Magazines tout multiple covers

25 June 2013
NEW YORK: Major publishers of print magazines, including Condé Nast, Hearst, and Time, are turning to multiple front covers as a way of generating increased consumer interest and ad revenue.

Earlier this year, for example, a Time issue had 12 covers worldwide enabling the publisher to recruit different advertisers in different territories.

"It has become more of a 'go-to,'" Jed Hartman, group publisher for news and business at Time Inc, told the New York Times. He noted that magazine covers had a power to attract readers, so "when you bring out a surprising version of that cover, it can be very impactful."

The trend started with fashion titles where personalities typically feature on the cover and where the cover shoot is a major part of an issue's total budget. Multiple covers allowed editors to feature more than one image and so make the shoot more cost-effective.

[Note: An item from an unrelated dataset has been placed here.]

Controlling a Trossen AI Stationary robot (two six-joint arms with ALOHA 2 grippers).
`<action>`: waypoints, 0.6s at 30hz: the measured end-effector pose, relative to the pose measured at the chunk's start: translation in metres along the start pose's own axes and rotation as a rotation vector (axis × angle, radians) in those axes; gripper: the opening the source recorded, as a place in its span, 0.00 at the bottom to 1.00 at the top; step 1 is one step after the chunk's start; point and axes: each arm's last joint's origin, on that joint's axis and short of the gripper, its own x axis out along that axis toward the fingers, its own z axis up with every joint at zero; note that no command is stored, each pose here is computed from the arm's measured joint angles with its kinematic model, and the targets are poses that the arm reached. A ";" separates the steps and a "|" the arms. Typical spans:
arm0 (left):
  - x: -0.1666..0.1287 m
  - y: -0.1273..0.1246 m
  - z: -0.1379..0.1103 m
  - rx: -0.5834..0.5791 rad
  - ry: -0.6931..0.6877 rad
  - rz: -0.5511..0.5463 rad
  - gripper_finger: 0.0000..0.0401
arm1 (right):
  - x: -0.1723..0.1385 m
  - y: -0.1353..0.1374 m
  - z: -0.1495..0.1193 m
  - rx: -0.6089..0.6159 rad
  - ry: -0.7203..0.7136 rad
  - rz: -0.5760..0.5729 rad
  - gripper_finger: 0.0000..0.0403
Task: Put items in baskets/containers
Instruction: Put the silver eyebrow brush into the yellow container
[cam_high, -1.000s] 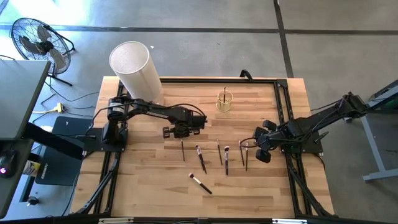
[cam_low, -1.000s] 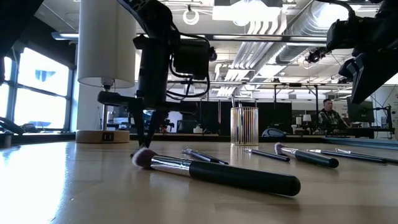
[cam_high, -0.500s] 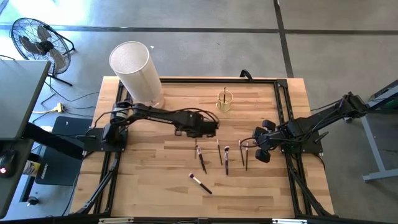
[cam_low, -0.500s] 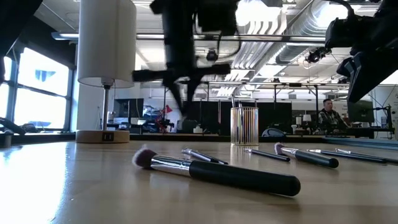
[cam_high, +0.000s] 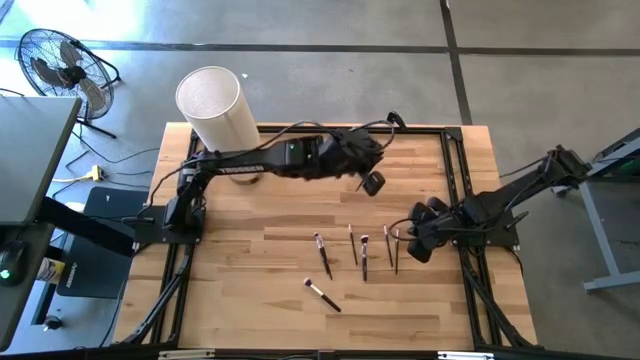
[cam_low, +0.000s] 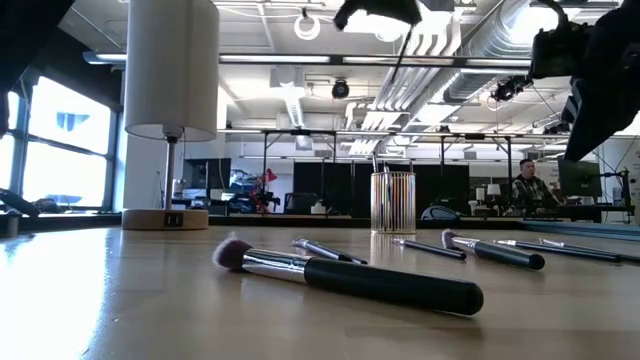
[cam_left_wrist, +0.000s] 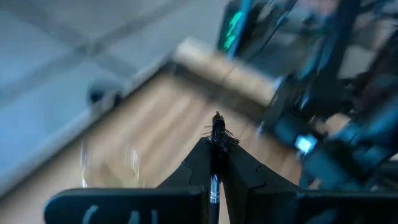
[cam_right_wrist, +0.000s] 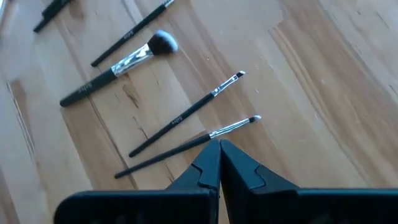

Michael Clinton, president for marketing and publishing director at Hearst Magazines said the practice also offered advertisers "a big bang for their buck right out of the gate", explaining that publishers will generally look to sell the ad space inside all the front covers to the same advertiser.

"We're interested in new ideas and new approaches, new ways to connect with our broad client base," said Dermot Boden, chief brand officer at Citigroup, the bank.

Referring to the aforementioned issue of Time, which featured the magazine's annual list of influential people, he explained: "This particular one, we felt we just couldn't resist."

Publishers conceded that the tactic needed to be used sparingly, and should be driven by editorial rather than sales considerations.

"If you did it too much, it would dilute the effectiveness and impact," argued Jason Wagenheim, vice president and publisher at Teen Vogue, part of Condé Nast, which has in the past run multiple covers featuring One Direction, the boy band.

Eric Schwarzkopf, publisher of Fitness magazine, concurred. "There may be some fatigue factor for readers. We don't want to annoy or upset them in any way," he said.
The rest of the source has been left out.